Sri Lanka has expressed a wish not to ‘hurt’ neighbouring India by opting to go with a gas-fired power plant instead of the coal facility initially planned.
India was to build a 500 MW coal-fired power plant to assist Sri Lanka in building up its power capacity following the worst power blackout to affect the country in two decades.
The eastern port city of Trincomalee will now host a liquefied natural gas (LNG) power plant, a cabinet minister said late on Tuesday, with evidence that environmental protest had influenced the change of heart.
Reuters reports that President Maithripala Sirisena told Indian Prime Minister Narendra Modi of the decision at a meeting on Saturday during Sirisena’s visit to the island nation’s larger neighbour.
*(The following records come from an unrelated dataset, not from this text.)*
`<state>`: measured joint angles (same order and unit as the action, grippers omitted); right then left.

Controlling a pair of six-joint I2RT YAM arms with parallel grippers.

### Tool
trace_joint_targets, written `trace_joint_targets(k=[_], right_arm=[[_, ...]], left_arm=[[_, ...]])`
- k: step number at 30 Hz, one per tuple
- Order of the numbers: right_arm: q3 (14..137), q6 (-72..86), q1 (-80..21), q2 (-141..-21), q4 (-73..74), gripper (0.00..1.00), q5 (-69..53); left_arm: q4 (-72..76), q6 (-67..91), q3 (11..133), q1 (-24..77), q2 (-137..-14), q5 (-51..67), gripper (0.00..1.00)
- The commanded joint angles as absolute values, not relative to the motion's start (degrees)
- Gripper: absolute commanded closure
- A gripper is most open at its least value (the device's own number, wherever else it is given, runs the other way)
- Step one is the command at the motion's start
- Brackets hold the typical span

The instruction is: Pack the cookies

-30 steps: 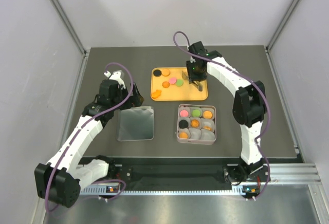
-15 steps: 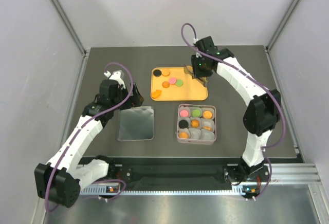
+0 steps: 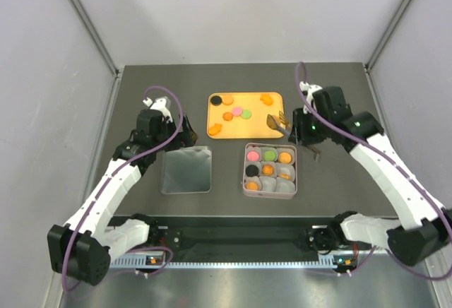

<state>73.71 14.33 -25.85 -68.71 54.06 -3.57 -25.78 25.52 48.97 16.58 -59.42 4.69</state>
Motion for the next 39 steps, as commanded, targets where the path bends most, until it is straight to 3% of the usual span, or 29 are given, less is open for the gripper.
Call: trace_joint_targets(k=[1,13,24,39], right_arm=[[68.74,14.24,-26.1,-61.29,59.14,0.63,-8.07],[61.27,18.63,-33.48,-52.21,65.65,0.62,-11.07],[58.63,22.32,-41.04,-51.5,66.18,0.62,-8.7],[57.04,23.03,-43.07,-53.26,64.51,0.59,-6.86]], left_arm=[[-24.61,25.05,49.31,16.35,-59.33,4.83,0.02],[-24.78,25.05,49.22,16.35,-59.68,4.83,0.02],[-24.7,25.05,49.13,16.35,-60.2,5.27,0.02],[-24.7,25.05,49.13,16.35,-60.29,5.27,0.02]])
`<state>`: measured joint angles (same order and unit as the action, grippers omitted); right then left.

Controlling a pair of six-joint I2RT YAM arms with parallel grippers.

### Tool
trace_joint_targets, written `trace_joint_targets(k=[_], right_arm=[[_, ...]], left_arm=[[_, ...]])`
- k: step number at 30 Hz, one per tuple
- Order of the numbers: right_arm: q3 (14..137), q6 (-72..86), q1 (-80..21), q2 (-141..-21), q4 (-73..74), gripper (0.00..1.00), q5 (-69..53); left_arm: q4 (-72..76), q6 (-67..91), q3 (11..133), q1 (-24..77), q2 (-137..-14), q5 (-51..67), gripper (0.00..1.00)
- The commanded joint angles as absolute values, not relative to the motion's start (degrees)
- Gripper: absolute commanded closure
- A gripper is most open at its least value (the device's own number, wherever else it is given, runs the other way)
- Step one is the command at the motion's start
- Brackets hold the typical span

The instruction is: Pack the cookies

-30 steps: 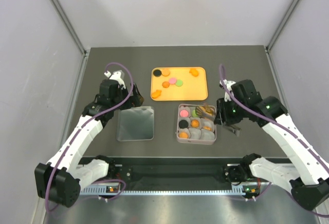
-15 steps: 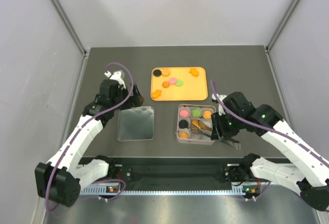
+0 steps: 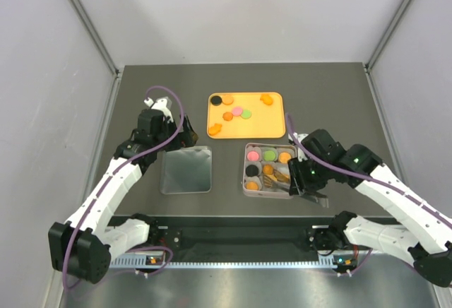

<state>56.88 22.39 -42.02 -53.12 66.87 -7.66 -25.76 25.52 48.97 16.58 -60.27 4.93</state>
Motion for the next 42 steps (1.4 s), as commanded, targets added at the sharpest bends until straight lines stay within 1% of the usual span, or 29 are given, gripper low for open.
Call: trace_joint_targets(k=[1,10,21,24,31,34,38,42], right_arm=[[56.95,22.94,-43.07,-53.44,64.42,0.59,-6.77],[56.43,23.11,-43.59,-54.23,63.37,0.54,-6.77],[55.9,23.47,-44.03,-54.32,62.67,0.53,-6.68],[55.9,23.73,-44.12,-54.49,62.4,0.51,-6.59],[56.34,23.82,-44.3,-54.32,62.4,0.51,-6.33],[57.74,23.73,-44.3,-54.32,63.1,0.52,-6.24],[63.26,23.56,-44.3,-55.1,64.24,0.52,-4.84],[68.98,22.24,-44.21,-59.32,64.43,0.52,-2.29]], left_arm=[[-24.61,25.05,49.13,16.35,-60.29,5.27,0.02],[-24.7,25.05,49.13,16.35,-60.29,5.36,0.02],[-24.78,25.05,49.04,16.35,-60.21,5.27,0.02],[-24.7,25.05,49.04,16.35,-60.12,5.27,0.02],[-24.7,25.05,49.04,16.35,-60.2,5.36,0.02],[-24.7,25.05,49.04,16.35,-60.12,5.36,0.02],[-24.7,25.05,49.04,16.35,-60.03,5.36,0.02],[-24.78,25.05,49.13,16.35,-60.03,5.19,0.02]])
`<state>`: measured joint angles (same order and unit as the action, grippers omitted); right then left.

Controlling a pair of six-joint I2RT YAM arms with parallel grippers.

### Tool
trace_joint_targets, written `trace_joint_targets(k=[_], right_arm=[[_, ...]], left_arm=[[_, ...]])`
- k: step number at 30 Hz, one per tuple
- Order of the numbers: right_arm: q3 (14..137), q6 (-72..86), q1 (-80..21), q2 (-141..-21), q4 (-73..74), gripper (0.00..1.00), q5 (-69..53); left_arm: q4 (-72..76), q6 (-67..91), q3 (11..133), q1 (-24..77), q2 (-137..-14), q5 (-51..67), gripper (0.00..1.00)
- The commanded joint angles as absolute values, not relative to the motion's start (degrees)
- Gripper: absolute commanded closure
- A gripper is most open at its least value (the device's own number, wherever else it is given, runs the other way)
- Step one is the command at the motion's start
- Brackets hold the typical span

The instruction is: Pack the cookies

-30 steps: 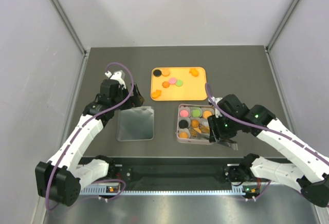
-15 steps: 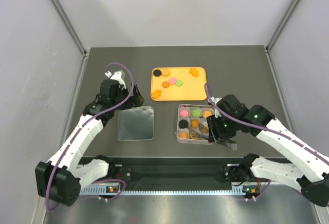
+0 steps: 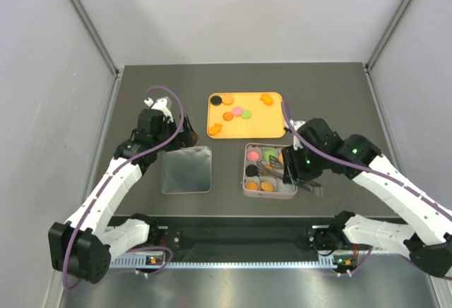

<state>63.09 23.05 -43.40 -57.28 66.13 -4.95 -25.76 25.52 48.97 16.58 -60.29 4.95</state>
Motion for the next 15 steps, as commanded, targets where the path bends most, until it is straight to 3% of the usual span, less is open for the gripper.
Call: trace_joint_targets(k=[1,9,15], right_arm=[[70.04,22.06,-44.21,-60.37,63.64,0.53,-1.94],[83.04,16.27,-43.42,-75.83,55.91,0.52,10.61],[92.01,12.84,-40.96,-90.33,49.84,0.52,10.29]], left_arm=[[-24.79,25.05,49.13,16.35,-60.03,5.1,0.02],[-24.87,24.96,49.22,16.35,-59.59,4.48,0.02],[-24.96,24.96,49.31,16.35,-59.5,4.22,0.02]])
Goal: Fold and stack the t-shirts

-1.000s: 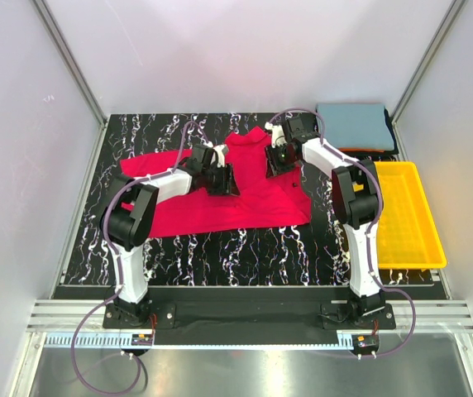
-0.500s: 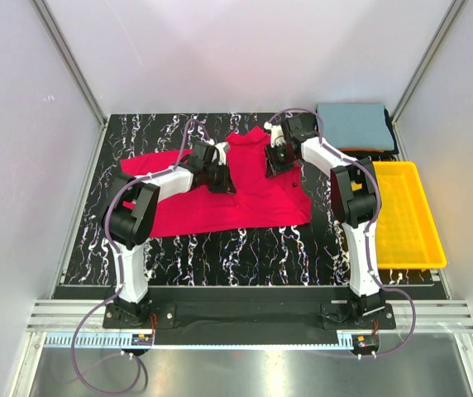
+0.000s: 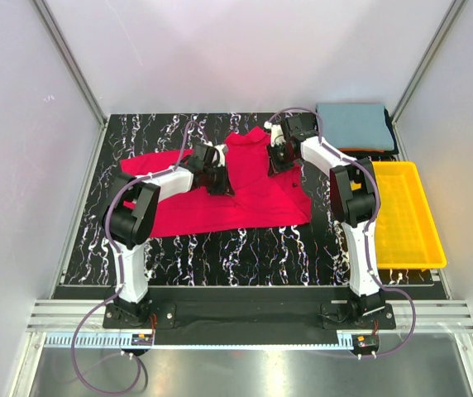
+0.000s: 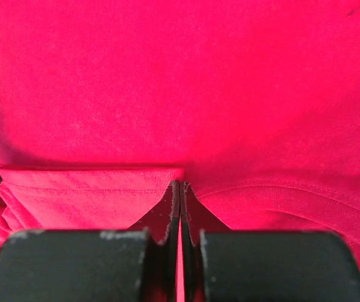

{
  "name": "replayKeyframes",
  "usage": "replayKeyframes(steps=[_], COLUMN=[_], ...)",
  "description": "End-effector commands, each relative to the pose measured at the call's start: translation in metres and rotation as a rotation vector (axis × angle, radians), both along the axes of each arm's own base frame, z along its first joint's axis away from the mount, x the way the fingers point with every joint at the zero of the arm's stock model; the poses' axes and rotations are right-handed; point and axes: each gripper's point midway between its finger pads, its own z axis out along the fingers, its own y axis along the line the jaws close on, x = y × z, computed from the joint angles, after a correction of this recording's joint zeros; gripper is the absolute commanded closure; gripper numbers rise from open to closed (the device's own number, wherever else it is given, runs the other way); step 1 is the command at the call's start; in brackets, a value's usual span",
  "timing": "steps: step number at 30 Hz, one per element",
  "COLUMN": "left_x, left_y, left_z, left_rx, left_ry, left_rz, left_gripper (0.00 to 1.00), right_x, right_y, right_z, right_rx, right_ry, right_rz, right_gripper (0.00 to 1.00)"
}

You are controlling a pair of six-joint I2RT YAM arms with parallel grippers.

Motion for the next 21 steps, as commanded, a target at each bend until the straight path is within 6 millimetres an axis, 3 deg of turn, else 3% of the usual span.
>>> replayKeyframes(steps=[1, 10, 21], left_x=[0.014, 0.017, 0.014], left_y=[0.001, 0.009, 0.011], left_z=[0.015, 0.01, 0.006], left_rx=[0.008, 0.029, 0.02], left_ry=[-0.043, -0.023, 0.003], left_rz=[0.066, 0.149, 0.199], left_gripper=[1.0, 1.0, 1.0], right_x=[0.019, 0.029, 0.031], right_y=[0.004, 0.009, 0.02], right_z=[0.037, 0.042, 0.061], right_rx=[0.025, 0.029, 0.028], right_ry=[-0.101, -0.141, -0.214], right_rz=[-0.019, -0.013, 0.001], right_gripper=[1.0, 1.0, 1.0])
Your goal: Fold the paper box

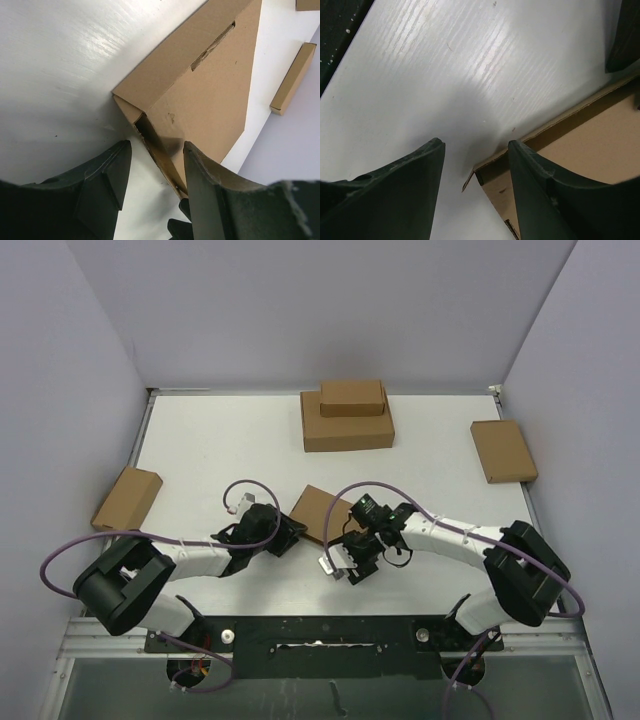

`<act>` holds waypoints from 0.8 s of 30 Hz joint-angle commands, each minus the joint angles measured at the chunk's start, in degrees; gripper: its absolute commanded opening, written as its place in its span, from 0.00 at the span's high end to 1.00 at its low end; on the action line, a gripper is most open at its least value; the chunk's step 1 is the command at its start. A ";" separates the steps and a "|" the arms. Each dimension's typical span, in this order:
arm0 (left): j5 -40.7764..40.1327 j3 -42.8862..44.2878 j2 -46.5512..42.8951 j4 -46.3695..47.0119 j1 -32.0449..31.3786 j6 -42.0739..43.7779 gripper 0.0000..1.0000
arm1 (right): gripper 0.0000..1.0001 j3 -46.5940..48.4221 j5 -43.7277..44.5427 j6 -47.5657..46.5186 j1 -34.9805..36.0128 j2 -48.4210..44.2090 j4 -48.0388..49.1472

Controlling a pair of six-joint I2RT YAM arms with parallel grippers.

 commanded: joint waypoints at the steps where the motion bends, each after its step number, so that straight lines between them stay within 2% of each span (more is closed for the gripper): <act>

“We do not want to hurt India. So President Sirisena in his visit has offered an LNG plant instead of the coal plant,” Chandima Weerakkody, Sri Lanka’s petroleum minister, told the news agency. “This has been discussed at the highest level and there is consensus.”
B.M.S. Batagoda, the energy ministry secretary said the switch to LNG was proposed after ten years of opposition to a coal-fired power plant by the residents of Sampur, a village near Trincomalee, where India has already proposed to build South Asia’s largest petroleum hub.
Natural gas is a cleaner burning fuel than coal, but there would be the added hurdle that Sri Lanka has no LNG import infrastructure.